YUUMI(優味)

PLACEText: Ari Matsuoka

ドイツ・ベルリンを遊び尽くした美食家や芸術家たちが、今密やかに通う創作モダンレストランがある。
ネルドナープラッツ駅から徒歩5分の場所に、ひっそりと佇むレストラン。温もりを感じる木材を基調としたインテリアに、広く間隔を取ったテーブル、その奥には、これから物語のワンシーンが始まりそうな、大きな無垢材のカウンターが私たちをもてなしてくれる。

YUUMI(優味)」は、日本人オーナーの水谷優太さんとドイツ人の奥様ミヒャエラさんの二人で始めた“完全予約制”のレストランだ。

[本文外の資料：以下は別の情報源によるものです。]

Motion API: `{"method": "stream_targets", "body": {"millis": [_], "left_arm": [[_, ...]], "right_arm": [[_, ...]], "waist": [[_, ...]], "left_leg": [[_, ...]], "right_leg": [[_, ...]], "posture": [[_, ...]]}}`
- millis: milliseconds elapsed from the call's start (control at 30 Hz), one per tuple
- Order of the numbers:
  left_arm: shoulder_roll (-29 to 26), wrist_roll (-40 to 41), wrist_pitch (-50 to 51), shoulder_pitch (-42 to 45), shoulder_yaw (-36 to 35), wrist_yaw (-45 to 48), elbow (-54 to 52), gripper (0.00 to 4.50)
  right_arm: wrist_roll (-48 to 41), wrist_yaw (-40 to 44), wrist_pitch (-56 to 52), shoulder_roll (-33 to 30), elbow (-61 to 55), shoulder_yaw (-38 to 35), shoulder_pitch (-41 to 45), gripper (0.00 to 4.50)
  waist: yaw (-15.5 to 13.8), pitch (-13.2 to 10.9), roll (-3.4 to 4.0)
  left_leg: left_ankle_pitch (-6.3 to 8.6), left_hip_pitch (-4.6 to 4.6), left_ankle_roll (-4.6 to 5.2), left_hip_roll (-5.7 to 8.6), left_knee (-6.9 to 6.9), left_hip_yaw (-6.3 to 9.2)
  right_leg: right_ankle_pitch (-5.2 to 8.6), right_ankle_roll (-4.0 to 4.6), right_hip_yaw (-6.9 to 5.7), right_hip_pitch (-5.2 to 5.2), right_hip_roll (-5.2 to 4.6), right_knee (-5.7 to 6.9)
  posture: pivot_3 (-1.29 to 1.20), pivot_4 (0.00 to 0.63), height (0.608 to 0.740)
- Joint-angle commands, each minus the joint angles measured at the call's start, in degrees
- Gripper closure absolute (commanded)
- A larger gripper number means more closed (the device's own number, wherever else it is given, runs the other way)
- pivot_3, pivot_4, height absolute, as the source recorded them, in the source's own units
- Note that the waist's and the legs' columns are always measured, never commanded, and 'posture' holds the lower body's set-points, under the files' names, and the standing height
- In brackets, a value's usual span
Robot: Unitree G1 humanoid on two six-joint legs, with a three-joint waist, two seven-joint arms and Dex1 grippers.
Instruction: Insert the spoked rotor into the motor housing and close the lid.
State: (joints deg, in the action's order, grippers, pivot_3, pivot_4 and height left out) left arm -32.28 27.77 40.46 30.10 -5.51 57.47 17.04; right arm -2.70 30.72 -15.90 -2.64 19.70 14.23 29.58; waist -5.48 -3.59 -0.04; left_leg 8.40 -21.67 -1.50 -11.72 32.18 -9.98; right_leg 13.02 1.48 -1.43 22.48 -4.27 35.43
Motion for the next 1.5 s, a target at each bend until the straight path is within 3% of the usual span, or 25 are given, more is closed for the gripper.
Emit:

今回は、優太さんがベルリンでレストランをオープンされるまでのストーリーや、徹底された食空間への拘りをお伺いした。


Photo: Ari Matsuoka

この度は、「レストラン優味」のオープンおめでとうございます。早速ではありますが、このお店がオープンするまでの経緯を教えてください。

僕らのお店をつくるにあたって、実はかなり時間がかかっていて、多分もの凄くレアなケースというか。まず、ベルリンの起業事情って物凄く複雑なんですね。うちの物件の場合は、元々カフェ物件だったのですが、カフェを買い取ってそのままレストラン開業の申請をするんですけど、この物件を契約して鍵を受け取ってから、オープンまでに結局14ヶ月かかりました。

主な理由としては、ベルリンの複雑な書類審査が挙げられます。私たちのお店は、内装から家具まで全て手作りで製作しています。同業種の方からのサポートもあり、なんとかオープンする事ができましたが、ベルリンで飲食店をオープンするのはとても大変なことなのです。


© YUUMI

役所から正式にオープンしても良いと通達を受けたのが12月中旬だったため、私たちは12月24日というクリスマスイヴの日にオープンする運びとなりましたが、本来は2019年4月にオープンする予定でした。実は、僕たち夫婦の結婚式を4月のオープンと同時期に挙げたいなと考えていたのですが、それも結局できず、お店の内装を再工事しながら9月に入籍し、結婚式を挙げました。

ベルリンでの開業について一番難しいところは、例えば、カフェとレストランという同じ飲食店同士の引継ぎであったとしても、申請に時間がかかってしまったり、審査に時間がかかってしまうというところですね。ここまで苦労して自分たちでレストランをオープンさせる人達って本当に少なくて、途中で断念してしまう人たちがとても多いんです。そういった意味でも僕たちは、周りの友人や恩師の方が助けてくれたり、応援してくれたことが本当に大きな支えとなりました。

観光客の行き交うミッテ地区や人気エリアを避け、なぜこの場所を拠点として選んだのでしょうか?

お店のコンセプトとして、“完全予約制”なので、特別人気エリアでなくても良かったんです。ノードナープラッツ駅から歩いて5分という立地は、本当に料理が好きな人が通えるお店として、これから5年後、10年後を見越した時に今以上に良い物件になっているのではないかという推測もあって選びました。

この物件を見つけるまでにも50〜60件は空き物件を回りましたが、ここが一番しっくりきたんです。お店をオープンするには“運”も必要になってくるので、本当に、今改めてこの場所でお店を構え、こうしてお客様を出迎えることができて良かったです。